According to the CBRE Investor Intentions survey that was presented at the fair in Cannes, student housing is currently the number one alternative asset class, with 53% of investors expressing an interest in the sector.
‘Transactions have grown 10-fold in 10 years, from €720 mln in 2007 to €6.9 bn in 2017,’ said Samuel Vetrak, CEO, StudentMarketing. ‘The asset class is now attractive, transparent and very liquid, because all the major investors are involved.’
The demand/supply imbalance continues to lure capital into the sector. According to the latest research, ‘the number of students who are domestically or internationally mobile is set to rise from 1.5 mln in 2008 to 3.1 mln in 2020 in Europe, and supply is still inadequate,’ said Vetrak. ‘The average provision is 13%, well below the US or UK average.’
Investors have an easy choice on the one hand, and a difficult task on the other. The easy part is choosing to invest in the sector and also to some extent picking the right location: cities that are currently undersupplied, that are growing, have excellent universities and good job prospects for graduates.
Long list to choose from
There is a long list to choose from on the Continent, from the new markets in Central and Eastern Europe to the old Italian university towns. Rome tops the list of undersupplied cities with a provision of just 2% of demand, followed by Milan with 3% and many more – Florence, Turin, Bologna but also Lisbon, Porto, Barcelona, Madrid and even Paris – at 5% or below.
Even in Germany, which was the first European country after the UK to embrace the sector, supply falls short of demand, said Vetrak: ‘There has been a lot of activity and the development pipeline is strong, in Berlin and other university cities, but it is still not nearly enough.’
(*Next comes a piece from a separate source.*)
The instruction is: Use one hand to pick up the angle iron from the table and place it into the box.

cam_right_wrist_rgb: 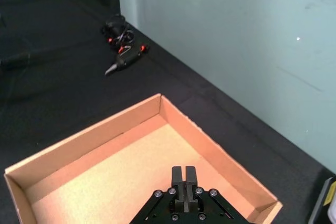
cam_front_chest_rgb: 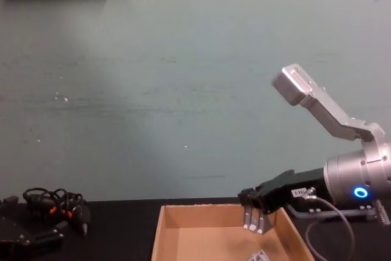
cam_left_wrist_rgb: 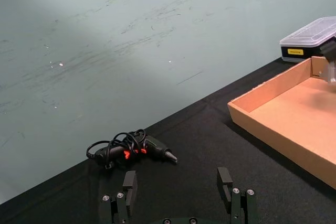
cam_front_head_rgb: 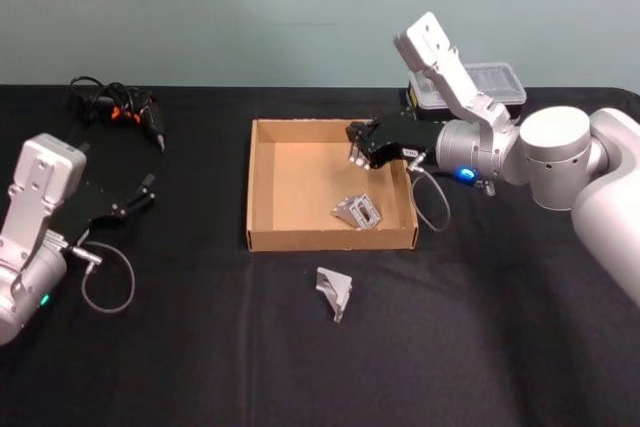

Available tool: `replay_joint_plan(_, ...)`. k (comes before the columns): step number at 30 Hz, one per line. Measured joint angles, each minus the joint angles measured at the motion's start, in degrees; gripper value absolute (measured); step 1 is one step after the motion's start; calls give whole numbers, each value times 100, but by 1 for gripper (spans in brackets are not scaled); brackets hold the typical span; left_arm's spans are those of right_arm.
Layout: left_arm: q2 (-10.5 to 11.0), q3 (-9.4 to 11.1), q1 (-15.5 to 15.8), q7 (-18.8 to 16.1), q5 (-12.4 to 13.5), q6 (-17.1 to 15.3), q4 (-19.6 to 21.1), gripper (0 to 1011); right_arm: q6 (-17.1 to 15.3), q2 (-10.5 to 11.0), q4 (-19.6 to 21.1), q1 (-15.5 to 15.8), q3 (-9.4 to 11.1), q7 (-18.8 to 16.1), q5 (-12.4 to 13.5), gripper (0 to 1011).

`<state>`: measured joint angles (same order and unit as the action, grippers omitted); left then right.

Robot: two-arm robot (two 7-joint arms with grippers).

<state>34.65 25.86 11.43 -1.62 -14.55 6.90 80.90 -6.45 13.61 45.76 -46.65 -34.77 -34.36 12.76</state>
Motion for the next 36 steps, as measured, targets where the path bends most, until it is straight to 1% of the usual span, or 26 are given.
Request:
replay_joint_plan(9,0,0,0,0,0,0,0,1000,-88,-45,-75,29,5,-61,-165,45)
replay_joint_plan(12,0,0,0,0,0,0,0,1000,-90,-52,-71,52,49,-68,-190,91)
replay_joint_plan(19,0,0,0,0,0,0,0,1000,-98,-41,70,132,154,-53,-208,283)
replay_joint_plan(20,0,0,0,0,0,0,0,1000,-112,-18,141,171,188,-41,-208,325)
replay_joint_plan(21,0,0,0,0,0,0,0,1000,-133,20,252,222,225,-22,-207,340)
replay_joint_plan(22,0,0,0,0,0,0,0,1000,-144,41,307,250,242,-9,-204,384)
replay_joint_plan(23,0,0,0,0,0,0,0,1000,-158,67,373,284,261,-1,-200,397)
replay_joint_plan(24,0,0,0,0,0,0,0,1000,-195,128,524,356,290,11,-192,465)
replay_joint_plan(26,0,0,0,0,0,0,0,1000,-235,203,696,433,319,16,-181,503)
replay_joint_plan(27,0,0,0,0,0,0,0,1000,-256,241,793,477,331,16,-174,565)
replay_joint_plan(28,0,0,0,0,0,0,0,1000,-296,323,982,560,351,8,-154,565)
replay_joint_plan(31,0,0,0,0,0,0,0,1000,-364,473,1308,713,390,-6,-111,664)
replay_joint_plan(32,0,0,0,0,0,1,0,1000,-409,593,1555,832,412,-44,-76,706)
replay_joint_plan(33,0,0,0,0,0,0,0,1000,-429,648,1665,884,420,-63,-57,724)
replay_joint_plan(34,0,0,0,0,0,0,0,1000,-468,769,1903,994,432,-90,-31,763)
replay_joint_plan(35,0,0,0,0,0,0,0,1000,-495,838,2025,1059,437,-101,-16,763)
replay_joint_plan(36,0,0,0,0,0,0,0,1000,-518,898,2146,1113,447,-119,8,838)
The difficult part for investors is choosing the right strategy for the location. ‘There can be no European product because there is no homogeneity, so if you cross the border you need to adapt your offering,’ said Rainer Nonnengasser, CEO, MPC Micro Living Development. ‘Due to cultural reasons and regulatory requirements, you cannot just roll out to Spain what works in Germany, because it won’t fly.’
Multi-generational buildings work in the Netherlands
That explains why investors’ strategies differ so markedly. In the Netherlands, for example, ‘we like mixed-use multi-generational residential buildings where students can stay on when they become young professionals,’ said Philipp Rohweder, vice president investments, Corestate Capital. ‘That way we solve two problems at the same time. We go for what people can afford, rather than who they are.’
In Germany, on the contrary, ‘students need a specific offer targeted at them, which must be clearly distinguished from other offers,’ said Horst Lieder, CEO, International Campus. In Denmark students prefer sharing houses to living in traditional student residences, said Rikke Lykke, managing director, Patrizia Nordics: ‘In Copenhagen we develop townhouses that are used by students but can then be refurbished and sold on to families.’
Mixed-use buildings are the future and they make perfect sense in an urban environment, but they do have drawbacks from an investor’s point of view. ‘Investors like clear property types, and as allocators they need to understand the market,’ said Mahdi Mokrane, head of European research & strategy, LaSalle Investment Management. ‘Cities clearly need mixed-use buildings, but investors are reluctant because it is complicated in terms of allocation, costly to manage and blurred.’